Start of Block

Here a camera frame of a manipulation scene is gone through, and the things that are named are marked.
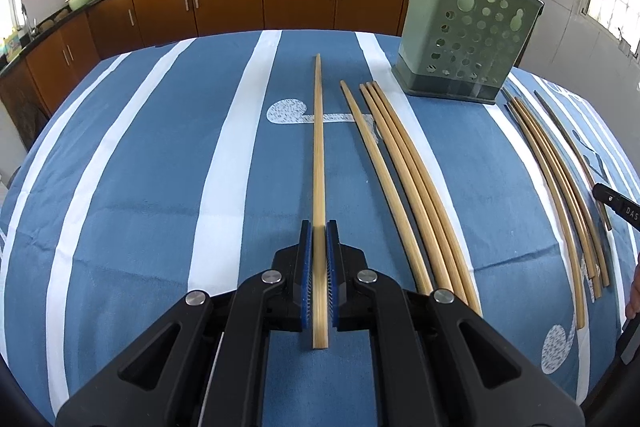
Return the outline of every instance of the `table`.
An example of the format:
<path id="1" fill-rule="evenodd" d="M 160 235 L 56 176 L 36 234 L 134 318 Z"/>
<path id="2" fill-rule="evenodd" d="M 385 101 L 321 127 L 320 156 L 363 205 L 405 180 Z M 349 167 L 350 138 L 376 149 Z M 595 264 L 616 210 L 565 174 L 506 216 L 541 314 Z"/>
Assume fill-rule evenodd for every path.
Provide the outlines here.
<path id="1" fill-rule="evenodd" d="M 399 38 L 263 31 L 189 39 L 102 61 L 38 138 L 2 206 L 0 351 L 50 420 L 191 289 L 217 294 L 270 267 L 312 211 L 314 57 L 322 57 L 326 216 L 369 266 L 414 289 L 398 232 L 338 83 L 376 79 L 430 170 L 484 317 L 578 402 L 612 359 L 638 232 L 596 219 L 612 285 L 575 330 L 564 241 L 542 174 L 497 105 L 407 97 Z M 575 132 L 594 178 L 639 200 L 640 180 L 580 97 L 513 69 L 506 89 Z M 273 333 L 264 426 L 373 426 L 367 333 Z"/>

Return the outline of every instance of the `keyhole-shaped hole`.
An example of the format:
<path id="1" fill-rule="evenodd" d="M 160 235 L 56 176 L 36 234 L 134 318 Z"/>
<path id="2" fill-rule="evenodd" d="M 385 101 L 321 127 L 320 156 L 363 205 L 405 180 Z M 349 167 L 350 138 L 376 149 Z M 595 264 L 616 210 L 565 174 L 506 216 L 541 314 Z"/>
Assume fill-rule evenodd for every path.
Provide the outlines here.
<path id="1" fill-rule="evenodd" d="M 458 0 L 458 8 L 463 12 L 470 12 L 475 5 L 475 0 Z"/>
<path id="2" fill-rule="evenodd" d="M 511 24 L 509 24 L 511 31 L 516 32 L 520 28 L 522 28 L 522 18 L 524 17 L 524 10 L 519 8 L 516 12 L 516 15 L 511 19 Z"/>

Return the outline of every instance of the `wooden chopstick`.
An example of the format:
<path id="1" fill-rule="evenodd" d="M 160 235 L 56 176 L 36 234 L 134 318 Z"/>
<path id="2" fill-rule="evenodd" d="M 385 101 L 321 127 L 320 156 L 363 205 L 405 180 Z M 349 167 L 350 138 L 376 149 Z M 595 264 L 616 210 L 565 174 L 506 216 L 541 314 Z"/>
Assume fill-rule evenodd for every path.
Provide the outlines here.
<path id="1" fill-rule="evenodd" d="M 415 186 L 415 188 L 417 190 L 417 196 L 418 196 L 418 198 L 420 200 L 420 203 L 422 204 L 422 207 L 426 211 L 426 216 L 427 216 L 427 219 L 428 219 L 431 227 L 433 227 L 435 240 L 436 240 L 438 248 L 440 249 L 440 253 L 442 254 L 444 264 L 446 265 L 447 274 L 449 275 L 449 279 L 450 279 L 450 282 L 451 282 L 453 293 L 459 299 L 462 299 L 462 301 L 465 304 L 467 304 L 465 289 L 464 289 L 464 286 L 462 285 L 462 279 L 460 279 L 460 274 L 458 273 L 458 267 L 456 266 L 456 261 L 453 258 L 453 253 L 451 252 L 451 248 L 449 246 L 449 241 L 447 240 L 447 236 L 444 233 L 444 229 L 442 227 L 442 223 L 440 222 L 440 218 L 438 217 L 436 209 L 433 206 L 433 201 L 431 201 L 431 197 L 430 197 L 429 193 L 427 192 L 427 187 L 424 186 L 424 182 L 422 181 L 422 178 L 420 177 L 420 172 L 418 172 L 418 168 L 415 165 L 415 161 L 412 158 L 411 153 L 409 152 L 409 149 L 407 148 L 406 144 L 404 143 L 404 140 L 402 140 L 402 137 L 400 136 L 400 133 L 398 132 L 398 128 L 396 127 L 396 124 L 391 119 L 391 116 L 389 115 L 388 111 L 386 110 L 386 107 L 385 107 L 384 103 L 380 99 L 380 96 L 378 95 L 378 92 L 374 89 L 373 85 L 370 82 L 367 83 L 367 90 L 369 91 L 370 97 L 373 99 L 373 102 L 375 103 L 377 111 L 382 116 L 382 120 L 383 120 L 384 124 L 388 127 L 388 129 L 389 129 L 389 131 L 391 133 L 391 138 L 393 140 L 393 143 L 399 149 L 399 152 L 400 152 L 400 154 L 402 156 L 402 160 L 404 161 L 404 164 L 406 165 L 406 167 L 407 167 L 407 169 L 409 171 L 409 174 L 411 176 L 412 182 L 414 183 L 414 186 Z M 380 133 L 383 133 L 383 125 L 378 123 L 378 128 L 380 129 Z M 429 250 L 429 247 L 428 247 L 427 242 L 425 241 L 424 237 L 422 238 L 422 240 L 425 243 L 425 247 L 427 247 L 427 249 Z M 444 284 L 441 283 L 440 281 L 437 281 L 437 282 L 438 282 L 439 286 L 445 287 Z"/>
<path id="2" fill-rule="evenodd" d="M 582 274 L 580 273 L 580 264 L 578 261 L 578 252 L 575 248 L 574 234 L 569 226 L 569 218 L 567 216 L 566 210 L 564 209 L 564 205 L 562 204 L 562 200 L 560 197 L 560 193 L 558 190 L 558 186 L 556 185 L 556 181 L 551 174 L 551 169 L 546 162 L 546 159 L 538 145 L 538 142 L 535 140 L 532 130 L 529 130 L 529 127 L 525 124 L 524 120 L 520 117 L 519 111 L 516 108 L 516 104 L 513 100 L 510 101 L 507 106 L 514 120 L 522 130 L 522 133 L 529 143 L 529 148 L 531 152 L 534 154 L 538 165 L 540 166 L 540 170 L 542 170 L 542 174 L 546 180 L 546 185 L 549 187 L 549 191 L 551 192 L 551 197 L 554 202 L 554 206 L 556 208 L 556 213 L 558 213 L 558 218 L 560 220 L 560 226 L 562 228 L 562 235 L 564 235 L 564 240 L 567 244 L 567 250 L 569 253 L 569 264 L 571 267 L 571 276 L 574 282 L 574 291 L 575 291 L 575 320 L 577 324 L 577 328 L 581 330 L 585 325 L 585 315 L 584 315 L 584 297 L 583 297 L 583 289 L 582 289 Z"/>
<path id="3" fill-rule="evenodd" d="M 427 216 L 427 211 L 425 210 L 424 204 L 420 199 L 420 194 L 418 194 L 418 189 L 415 186 L 414 179 L 409 172 L 409 167 L 404 161 L 398 144 L 391 134 L 391 131 L 386 124 L 386 121 L 382 117 L 382 113 L 380 113 L 376 102 L 373 100 L 371 93 L 364 84 L 360 84 L 360 90 L 362 92 L 362 95 L 364 96 L 365 101 L 367 102 L 367 105 L 369 106 L 371 114 L 373 115 L 373 119 L 378 126 L 380 134 L 382 135 L 382 139 L 386 144 L 386 149 L 389 151 L 391 161 L 396 167 L 398 177 L 400 178 L 400 182 L 402 184 L 402 187 L 404 188 L 404 193 L 406 194 L 407 200 L 409 201 L 409 206 L 414 212 L 415 222 L 418 225 L 420 237 L 422 238 L 424 247 L 427 250 L 427 255 L 429 256 L 429 260 L 431 263 L 431 269 L 433 270 L 433 274 L 436 279 L 436 285 L 439 288 L 446 288 L 447 290 L 453 291 L 451 279 L 449 278 L 449 273 L 447 272 L 447 266 L 444 263 L 442 252 L 440 251 L 438 241 L 436 240 L 435 233 L 433 232 L 433 227 L 431 226 L 429 217 Z"/>
<path id="4" fill-rule="evenodd" d="M 314 210 L 313 229 L 313 347 L 329 347 L 329 318 L 326 274 L 326 236 L 324 201 L 324 133 L 322 129 L 322 68 L 320 55 L 316 55 L 314 81 Z"/>
<path id="5" fill-rule="evenodd" d="M 589 170 L 589 166 L 587 165 L 587 162 L 584 161 L 584 157 L 582 156 L 582 154 L 578 150 L 577 145 L 571 139 L 571 136 L 569 135 L 569 131 L 567 131 L 565 129 L 565 127 L 562 125 L 562 123 L 561 123 L 560 119 L 558 118 L 558 116 L 554 113 L 554 110 L 551 109 L 550 105 L 546 102 L 546 100 L 544 98 L 542 98 L 542 95 L 540 95 L 540 93 L 537 92 L 537 91 L 534 91 L 533 93 L 536 95 L 536 97 L 538 97 L 538 100 L 542 104 L 542 107 L 545 108 L 545 111 L 549 115 L 549 118 L 551 118 L 551 120 L 556 125 L 556 127 L 558 127 L 558 131 L 560 131 L 560 134 L 562 134 L 562 137 L 566 140 L 566 142 L 569 144 L 569 147 L 571 147 L 571 150 L 574 152 L 574 154 L 578 158 L 578 162 L 580 163 L 580 167 L 582 168 L 582 172 L 584 172 L 584 175 L 587 178 L 587 181 L 590 183 L 591 188 L 593 188 L 593 185 L 595 185 L 596 182 L 593 179 L 593 175 L 591 174 L 591 171 Z M 604 223 L 604 226 L 607 228 L 607 230 L 612 230 L 611 221 L 609 220 L 609 216 L 607 215 L 607 209 L 604 206 L 604 203 L 602 203 L 601 201 L 596 201 L 596 207 L 598 209 L 598 213 L 600 214 L 600 219 Z"/>
<path id="6" fill-rule="evenodd" d="M 433 292 L 433 285 L 431 285 L 429 273 L 427 272 L 422 254 L 420 253 L 420 248 L 418 247 L 418 242 L 415 239 L 414 231 L 409 223 L 409 218 L 402 206 L 398 190 L 391 179 L 391 174 L 389 174 L 389 171 L 386 168 L 385 160 L 380 153 L 380 149 L 373 140 L 369 127 L 364 121 L 364 117 L 358 108 L 358 104 L 353 98 L 353 95 L 344 80 L 340 81 L 340 87 L 342 88 L 344 97 L 347 99 L 347 103 L 351 109 L 351 114 L 358 126 L 358 130 L 360 131 L 364 145 L 367 148 L 367 152 L 369 152 L 369 157 L 371 158 L 371 162 L 373 163 L 376 174 L 378 175 L 380 185 L 382 185 L 386 202 L 388 203 L 391 214 L 396 222 L 396 227 L 398 228 L 398 233 L 400 235 L 402 245 L 404 246 L 404 252 L 409 261 L 411 272 L 414 275 L 415 286 L 419 293 L 429 295 Z"/>
<path id="7" fill-rule="evenodd" d="M 582 245 L 582 251 L 584 252 L 584 261 L 587 267 L 587 274 L 589 279 L 593 281 L 593 292 L 596 298 L 602 296 L 602 288 L 600 286 L 600 276 L 596 270 L 595 254 L 592 247 L 593 238 L 587 231 L 587 219 L 586 215 L 591 217 L 586 209 L 586 204 L 582 199 L 582 194 L 575 184 L 575 180 L 569 172 L 569 169 L 564 162 L 564 158 L 560 155 L 555 144 L 551 141 L 545 129 L 542 127 L 538 119 L 533 115 L 529 108 L 519 98 L 514 99 L 516 107 L 519 107 L 520 115 L 525 121 L 528 121 L 534 128 L 534 135 L 538 134 L 543 154 L 546 156 L 547 161 L 551 167 L 551 170 L 556 176 L 556 180 L 559 182 L 560 190 L 564 194 L 569 211 L 574 219 L 575 228 L 580 238 Z"/>
<path id="8" fill-rule="evenodd" d="M 456 267 L 458 268 L 458 274 L 460 276 L 460 279 L 462 280 L 462 285 L 465 291 L 468 305 L 478 315 L 482 315 L 480 301 L 478 299 L 478 295 L 476 294 L 476 287 L 471 280 L 471 274 L 469 272 L 468 266 L 466 265 L 466 260 L 464 254 L 462 253 L 462 248 L 460 248 L 458 236 L 456 236 L 456 232 L 453 230 L 453 226 L 451 225 L 451 222 L 449 220 L 449 215 L 447 214 L 447 211 L 442 204 L 442 200 L 440 199 L 440 195 L 438 194 L 438 191 L 433 184 L 433 180 L 431 179 L 429 171 L 425 167 L 424 162 L 422 161 L 422 158 L 418 153 L 418 150 L 415 148 L 414 142 L 409 136 L 409 133 L 407 133 L 404 125 L 398 118 L 398 115 L 396 114 L 394 108 L 389 103 L 385 93 L 382 91 L 377 82 L 373 82 L 373 88 L 380 97 L 380 100 L 382 100 L 386 111 L 391 117 L 391 120 L 398 130 L 398 133 L 402 137 L 402 142 L 404 142 L 405 146 L 409 150 L 411 158 L 414 160 L 415 166 L 420 174 L 420 178 L 422 179 L 422 182 L 427 189 L 431 201 L 433 202 L 438 217 L 440 218 L 440 223 L 442 224 L 442 227 L 444 229 L 447 242 L 449 243 L 449 247 L 452 251 L 453 258 L 456 262 Z"/>

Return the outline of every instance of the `green plastic basket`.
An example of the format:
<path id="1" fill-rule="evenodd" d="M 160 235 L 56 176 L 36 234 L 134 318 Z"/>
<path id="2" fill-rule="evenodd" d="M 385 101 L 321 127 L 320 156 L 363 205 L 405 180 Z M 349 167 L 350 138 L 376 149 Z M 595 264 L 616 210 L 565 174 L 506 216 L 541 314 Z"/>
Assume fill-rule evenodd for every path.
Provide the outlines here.
<path id="1" fill-rule="evenodd" d="M 409 0 L 394 74 L 419 96 L 495 103 L 540 0 Z"/>

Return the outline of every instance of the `metal bolt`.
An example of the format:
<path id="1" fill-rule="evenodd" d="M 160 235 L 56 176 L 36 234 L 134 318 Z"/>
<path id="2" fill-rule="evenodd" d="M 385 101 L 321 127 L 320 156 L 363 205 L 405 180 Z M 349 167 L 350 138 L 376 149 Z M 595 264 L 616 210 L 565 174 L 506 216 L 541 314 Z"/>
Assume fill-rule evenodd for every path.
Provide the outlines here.
<path id="1" fill-rule="evenodd" d="M 192 292 L 187 293 L 187 296 L 184 300 L 187 302 L 189 306 L 200 306 L 204 303 L 207 296 L 204 292 L 200 290 L 194 290 Z"/>
<path id="2" fill-rule="evenodd" d="M 440 304 L 451 304 L 455 297 L 449 290 L 436 290 L 433 292 L 433 298 Z"/>
<path id="3" fill-rule="evenodd" d="M 278 270 L 267 270 L 262 274 L 262 282 L 267 284 L 275 284 L 282 280 L 282 273 Z"/>
<path id="4" fill-rule="evenodd" d="M 369 284 L 378 280 L 378 274 L 373 270 L 360 270 L 358 272 L 358 281 Z"/>

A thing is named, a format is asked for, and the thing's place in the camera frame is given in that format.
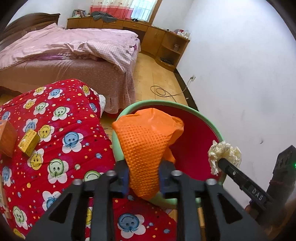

End of Block

To do
Which of the lines in the data contain the string "that"? Return each one.

Solution to this task
Here a camera frame of a manipulation scene is gone through, and the things that are named are marked.
A thing is named, a format is asked for, and the thing's place in the camera frame is given in that format.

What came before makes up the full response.